Exercise description — Among the records that follow, find the line with "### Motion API" and the line with "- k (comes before". Set down those lines and all lines between them exactly, without adding anything.

Start of Block

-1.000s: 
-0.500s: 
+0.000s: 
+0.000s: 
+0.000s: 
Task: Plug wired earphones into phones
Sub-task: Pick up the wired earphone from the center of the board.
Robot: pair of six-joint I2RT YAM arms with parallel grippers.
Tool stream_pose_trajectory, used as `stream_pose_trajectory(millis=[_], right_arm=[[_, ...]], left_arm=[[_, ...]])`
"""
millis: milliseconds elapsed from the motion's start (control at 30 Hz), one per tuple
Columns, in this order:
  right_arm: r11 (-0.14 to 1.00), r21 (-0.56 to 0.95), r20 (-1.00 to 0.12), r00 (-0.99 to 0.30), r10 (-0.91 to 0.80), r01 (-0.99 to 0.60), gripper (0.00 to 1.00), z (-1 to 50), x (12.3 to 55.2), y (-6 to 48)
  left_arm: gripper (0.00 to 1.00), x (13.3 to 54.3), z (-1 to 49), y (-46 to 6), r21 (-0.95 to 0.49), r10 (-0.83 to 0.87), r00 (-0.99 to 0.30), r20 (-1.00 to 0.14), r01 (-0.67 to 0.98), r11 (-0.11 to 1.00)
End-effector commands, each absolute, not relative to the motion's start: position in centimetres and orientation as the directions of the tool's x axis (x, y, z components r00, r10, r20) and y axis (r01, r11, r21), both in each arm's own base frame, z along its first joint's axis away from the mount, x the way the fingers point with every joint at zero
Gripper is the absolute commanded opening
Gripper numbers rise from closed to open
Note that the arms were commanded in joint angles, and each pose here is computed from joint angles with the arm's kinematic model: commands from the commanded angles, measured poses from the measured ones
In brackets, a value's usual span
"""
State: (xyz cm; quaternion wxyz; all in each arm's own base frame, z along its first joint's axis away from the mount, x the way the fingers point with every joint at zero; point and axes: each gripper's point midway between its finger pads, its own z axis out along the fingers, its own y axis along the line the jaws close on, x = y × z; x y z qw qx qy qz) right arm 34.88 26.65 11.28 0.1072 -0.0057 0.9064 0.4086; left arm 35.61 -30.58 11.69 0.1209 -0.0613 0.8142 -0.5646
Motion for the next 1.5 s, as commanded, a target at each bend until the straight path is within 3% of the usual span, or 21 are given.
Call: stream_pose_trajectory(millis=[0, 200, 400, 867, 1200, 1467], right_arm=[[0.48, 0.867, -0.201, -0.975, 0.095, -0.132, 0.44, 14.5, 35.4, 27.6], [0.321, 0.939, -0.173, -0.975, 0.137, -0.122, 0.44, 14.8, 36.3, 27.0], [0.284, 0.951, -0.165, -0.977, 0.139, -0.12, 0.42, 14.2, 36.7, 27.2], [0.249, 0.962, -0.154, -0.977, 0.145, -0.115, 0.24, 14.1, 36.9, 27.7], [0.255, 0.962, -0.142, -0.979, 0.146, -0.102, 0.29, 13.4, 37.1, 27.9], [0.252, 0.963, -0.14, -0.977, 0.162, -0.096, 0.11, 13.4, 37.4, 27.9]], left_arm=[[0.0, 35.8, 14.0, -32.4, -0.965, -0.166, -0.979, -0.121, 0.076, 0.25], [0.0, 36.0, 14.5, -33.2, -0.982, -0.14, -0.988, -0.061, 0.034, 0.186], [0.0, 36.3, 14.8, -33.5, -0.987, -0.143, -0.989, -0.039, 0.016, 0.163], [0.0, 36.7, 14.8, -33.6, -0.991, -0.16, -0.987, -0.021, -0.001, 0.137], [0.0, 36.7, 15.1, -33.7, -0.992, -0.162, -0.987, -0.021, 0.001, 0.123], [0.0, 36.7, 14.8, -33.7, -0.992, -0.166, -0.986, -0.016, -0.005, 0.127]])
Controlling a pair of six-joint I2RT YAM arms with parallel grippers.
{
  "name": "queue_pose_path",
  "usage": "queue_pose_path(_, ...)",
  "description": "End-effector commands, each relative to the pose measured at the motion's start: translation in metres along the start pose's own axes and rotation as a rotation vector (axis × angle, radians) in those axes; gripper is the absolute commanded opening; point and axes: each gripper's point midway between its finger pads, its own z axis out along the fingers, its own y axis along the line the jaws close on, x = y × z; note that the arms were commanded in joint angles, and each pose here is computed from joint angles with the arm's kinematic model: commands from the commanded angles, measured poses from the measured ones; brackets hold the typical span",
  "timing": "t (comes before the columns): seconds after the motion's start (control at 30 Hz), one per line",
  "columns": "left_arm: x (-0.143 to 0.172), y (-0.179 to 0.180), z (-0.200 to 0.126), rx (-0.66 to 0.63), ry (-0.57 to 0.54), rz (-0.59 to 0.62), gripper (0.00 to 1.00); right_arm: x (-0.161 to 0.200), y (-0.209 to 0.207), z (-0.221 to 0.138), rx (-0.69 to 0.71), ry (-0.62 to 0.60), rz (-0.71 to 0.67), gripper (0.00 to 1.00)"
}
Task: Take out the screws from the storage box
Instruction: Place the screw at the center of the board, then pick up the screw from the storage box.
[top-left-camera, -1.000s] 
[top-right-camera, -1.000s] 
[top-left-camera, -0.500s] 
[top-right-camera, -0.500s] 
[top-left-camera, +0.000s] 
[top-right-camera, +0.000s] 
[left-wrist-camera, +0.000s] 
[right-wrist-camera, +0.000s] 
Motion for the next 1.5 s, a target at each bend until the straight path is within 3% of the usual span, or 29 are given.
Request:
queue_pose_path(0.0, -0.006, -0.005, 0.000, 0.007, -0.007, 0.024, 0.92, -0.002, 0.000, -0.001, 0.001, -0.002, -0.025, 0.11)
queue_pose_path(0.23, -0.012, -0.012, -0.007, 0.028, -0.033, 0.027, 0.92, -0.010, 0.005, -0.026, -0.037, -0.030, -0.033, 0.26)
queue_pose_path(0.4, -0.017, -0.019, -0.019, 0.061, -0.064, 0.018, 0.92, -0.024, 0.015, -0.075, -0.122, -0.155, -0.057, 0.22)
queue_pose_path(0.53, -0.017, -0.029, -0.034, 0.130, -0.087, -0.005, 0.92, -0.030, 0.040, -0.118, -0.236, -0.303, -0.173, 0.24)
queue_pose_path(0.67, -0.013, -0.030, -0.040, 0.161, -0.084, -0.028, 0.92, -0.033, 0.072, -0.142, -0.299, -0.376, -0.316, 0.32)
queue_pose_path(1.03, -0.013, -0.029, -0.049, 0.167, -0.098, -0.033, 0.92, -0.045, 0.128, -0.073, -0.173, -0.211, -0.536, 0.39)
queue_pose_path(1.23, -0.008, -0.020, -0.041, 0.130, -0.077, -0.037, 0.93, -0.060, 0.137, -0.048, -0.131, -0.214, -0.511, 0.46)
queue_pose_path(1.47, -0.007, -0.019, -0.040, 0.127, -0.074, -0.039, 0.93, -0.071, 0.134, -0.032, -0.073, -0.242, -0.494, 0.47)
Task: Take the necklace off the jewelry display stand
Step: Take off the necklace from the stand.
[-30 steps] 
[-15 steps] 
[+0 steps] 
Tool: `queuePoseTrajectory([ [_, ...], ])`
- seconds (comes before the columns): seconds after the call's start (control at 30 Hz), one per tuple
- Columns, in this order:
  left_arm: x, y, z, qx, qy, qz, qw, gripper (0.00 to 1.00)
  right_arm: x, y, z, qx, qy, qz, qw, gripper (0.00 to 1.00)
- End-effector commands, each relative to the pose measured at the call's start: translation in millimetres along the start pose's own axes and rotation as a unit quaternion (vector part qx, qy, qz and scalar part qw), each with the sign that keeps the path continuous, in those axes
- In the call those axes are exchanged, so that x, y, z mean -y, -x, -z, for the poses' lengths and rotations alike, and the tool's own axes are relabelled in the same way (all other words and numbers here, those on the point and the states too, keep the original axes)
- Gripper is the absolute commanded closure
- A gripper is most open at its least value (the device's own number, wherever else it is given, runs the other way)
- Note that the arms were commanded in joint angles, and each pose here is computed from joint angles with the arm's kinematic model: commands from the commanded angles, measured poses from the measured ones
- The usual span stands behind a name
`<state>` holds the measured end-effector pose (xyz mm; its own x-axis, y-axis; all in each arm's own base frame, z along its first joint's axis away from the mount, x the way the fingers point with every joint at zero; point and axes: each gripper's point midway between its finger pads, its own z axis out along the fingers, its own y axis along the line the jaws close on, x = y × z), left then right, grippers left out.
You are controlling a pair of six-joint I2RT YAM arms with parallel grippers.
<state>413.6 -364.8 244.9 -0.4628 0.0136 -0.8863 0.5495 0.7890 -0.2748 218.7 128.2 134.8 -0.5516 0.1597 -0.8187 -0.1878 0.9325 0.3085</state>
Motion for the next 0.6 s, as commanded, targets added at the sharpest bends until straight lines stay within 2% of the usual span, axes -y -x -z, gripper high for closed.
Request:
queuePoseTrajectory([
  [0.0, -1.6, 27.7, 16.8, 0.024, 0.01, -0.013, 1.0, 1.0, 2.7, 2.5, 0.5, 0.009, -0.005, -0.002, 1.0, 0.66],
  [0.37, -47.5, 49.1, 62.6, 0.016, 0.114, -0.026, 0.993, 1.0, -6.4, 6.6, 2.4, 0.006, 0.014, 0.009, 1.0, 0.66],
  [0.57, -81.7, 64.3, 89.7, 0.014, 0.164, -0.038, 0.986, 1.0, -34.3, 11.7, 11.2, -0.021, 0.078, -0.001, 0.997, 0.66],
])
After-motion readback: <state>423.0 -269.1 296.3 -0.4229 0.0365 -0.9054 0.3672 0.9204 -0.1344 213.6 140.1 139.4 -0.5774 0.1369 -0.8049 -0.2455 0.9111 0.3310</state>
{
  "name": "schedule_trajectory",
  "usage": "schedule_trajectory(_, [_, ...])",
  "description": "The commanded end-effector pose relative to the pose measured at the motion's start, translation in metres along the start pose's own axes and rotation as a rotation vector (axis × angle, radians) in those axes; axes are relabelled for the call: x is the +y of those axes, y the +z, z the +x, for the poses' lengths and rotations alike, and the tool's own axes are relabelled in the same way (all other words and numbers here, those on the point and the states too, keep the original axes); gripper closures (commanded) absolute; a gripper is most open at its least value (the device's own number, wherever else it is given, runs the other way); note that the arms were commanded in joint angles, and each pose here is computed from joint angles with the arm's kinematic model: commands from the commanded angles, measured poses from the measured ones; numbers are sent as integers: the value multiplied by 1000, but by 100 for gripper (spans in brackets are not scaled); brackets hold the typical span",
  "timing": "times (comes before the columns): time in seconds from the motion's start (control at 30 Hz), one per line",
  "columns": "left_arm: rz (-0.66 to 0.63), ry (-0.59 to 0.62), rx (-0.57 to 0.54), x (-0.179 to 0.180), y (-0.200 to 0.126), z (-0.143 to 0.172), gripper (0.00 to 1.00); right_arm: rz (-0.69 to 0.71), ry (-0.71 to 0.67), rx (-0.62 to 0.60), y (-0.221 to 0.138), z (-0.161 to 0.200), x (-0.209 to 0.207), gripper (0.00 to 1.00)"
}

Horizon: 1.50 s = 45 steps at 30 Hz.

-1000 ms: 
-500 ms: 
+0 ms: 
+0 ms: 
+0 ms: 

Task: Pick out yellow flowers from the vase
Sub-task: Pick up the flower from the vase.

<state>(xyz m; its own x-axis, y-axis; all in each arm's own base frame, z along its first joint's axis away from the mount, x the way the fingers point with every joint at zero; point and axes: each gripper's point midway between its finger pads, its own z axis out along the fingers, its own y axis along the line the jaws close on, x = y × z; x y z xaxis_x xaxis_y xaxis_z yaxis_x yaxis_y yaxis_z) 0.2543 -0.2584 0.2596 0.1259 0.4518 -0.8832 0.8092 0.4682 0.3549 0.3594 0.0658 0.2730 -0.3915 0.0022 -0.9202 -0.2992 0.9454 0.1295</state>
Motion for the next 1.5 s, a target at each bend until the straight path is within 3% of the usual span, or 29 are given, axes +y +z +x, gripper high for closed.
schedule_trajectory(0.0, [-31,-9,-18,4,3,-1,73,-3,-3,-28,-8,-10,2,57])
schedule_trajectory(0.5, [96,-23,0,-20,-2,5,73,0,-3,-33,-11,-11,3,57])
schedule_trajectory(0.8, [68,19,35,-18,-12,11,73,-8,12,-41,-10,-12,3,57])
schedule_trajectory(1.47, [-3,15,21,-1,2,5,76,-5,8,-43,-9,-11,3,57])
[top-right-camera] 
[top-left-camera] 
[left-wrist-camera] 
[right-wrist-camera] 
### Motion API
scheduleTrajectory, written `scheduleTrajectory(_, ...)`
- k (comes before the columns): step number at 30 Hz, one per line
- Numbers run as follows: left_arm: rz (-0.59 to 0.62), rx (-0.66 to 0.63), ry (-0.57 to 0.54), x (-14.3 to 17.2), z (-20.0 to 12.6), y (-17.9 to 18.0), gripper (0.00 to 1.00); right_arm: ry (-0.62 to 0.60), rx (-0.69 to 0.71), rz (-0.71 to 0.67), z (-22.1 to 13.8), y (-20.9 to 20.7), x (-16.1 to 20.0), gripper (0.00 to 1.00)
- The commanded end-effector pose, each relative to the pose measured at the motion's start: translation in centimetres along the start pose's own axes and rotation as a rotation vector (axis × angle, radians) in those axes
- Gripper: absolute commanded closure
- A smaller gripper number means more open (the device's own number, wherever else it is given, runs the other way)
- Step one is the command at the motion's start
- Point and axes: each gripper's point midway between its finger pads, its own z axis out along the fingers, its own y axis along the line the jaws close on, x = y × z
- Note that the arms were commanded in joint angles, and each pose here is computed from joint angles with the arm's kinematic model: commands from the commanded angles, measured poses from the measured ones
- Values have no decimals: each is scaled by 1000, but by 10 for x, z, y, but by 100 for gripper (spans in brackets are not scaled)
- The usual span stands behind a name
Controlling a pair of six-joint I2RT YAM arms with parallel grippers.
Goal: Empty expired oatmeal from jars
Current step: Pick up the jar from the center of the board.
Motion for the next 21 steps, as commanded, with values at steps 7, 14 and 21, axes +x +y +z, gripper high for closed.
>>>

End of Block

Exercise answer —
### Motion API
scheduleTrajectory, written `scheduleTrajectory(_, ...)`
- k (comes before the columns): step number at 30 Hz, one per line

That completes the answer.